> EXERCISE AIM
From the listing below, pull out the lines that hold "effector".

> MATERIALS PROVIDED

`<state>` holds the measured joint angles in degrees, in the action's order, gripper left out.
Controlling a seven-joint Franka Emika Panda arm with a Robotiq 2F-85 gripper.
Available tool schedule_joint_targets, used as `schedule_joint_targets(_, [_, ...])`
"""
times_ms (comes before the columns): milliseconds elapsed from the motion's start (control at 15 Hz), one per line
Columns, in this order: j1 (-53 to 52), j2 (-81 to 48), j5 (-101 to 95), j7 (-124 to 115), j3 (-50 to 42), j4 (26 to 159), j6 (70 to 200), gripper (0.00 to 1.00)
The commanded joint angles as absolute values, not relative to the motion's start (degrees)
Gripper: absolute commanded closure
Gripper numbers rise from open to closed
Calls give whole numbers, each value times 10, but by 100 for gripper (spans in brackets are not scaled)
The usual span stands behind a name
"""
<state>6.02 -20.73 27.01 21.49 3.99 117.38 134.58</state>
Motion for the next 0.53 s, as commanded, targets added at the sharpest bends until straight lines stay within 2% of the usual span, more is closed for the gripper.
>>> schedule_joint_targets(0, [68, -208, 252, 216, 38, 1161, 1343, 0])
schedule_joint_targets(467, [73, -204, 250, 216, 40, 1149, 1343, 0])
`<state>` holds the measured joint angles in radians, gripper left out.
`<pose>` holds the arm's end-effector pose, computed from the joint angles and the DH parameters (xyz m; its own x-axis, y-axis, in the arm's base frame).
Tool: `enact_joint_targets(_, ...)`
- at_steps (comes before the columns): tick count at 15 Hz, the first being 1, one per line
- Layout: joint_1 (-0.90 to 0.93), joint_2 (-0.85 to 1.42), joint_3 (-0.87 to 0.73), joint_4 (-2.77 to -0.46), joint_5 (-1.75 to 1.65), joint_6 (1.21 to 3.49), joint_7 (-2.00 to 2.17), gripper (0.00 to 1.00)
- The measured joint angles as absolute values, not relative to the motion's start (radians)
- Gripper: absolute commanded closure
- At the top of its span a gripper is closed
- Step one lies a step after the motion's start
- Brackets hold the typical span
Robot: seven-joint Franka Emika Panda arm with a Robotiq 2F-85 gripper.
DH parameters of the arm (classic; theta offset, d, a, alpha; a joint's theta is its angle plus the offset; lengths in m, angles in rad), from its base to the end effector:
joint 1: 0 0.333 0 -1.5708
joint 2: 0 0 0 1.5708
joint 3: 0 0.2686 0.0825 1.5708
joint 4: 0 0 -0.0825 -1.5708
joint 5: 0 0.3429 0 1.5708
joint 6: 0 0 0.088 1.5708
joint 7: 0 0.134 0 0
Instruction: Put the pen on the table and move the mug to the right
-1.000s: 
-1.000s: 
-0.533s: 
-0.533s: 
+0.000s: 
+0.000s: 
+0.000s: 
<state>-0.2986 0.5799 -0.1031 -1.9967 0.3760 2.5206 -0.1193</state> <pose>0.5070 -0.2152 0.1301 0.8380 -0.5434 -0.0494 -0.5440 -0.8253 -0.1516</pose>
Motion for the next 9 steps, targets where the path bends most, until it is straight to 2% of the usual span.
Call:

> RESULT OF THE EXERCISE
`<pose>` holds the arm's end-effector pose, computed from the joint angles and the DH parameters (xyz m; its own x-axis, y-axis, in the arm's base frame).
DH parameters of the arm (classic; theta offset, d, a, alpha; a joint's theta is its angle plus the offset; lengths in m, angles in rad), from its base to the end effector:

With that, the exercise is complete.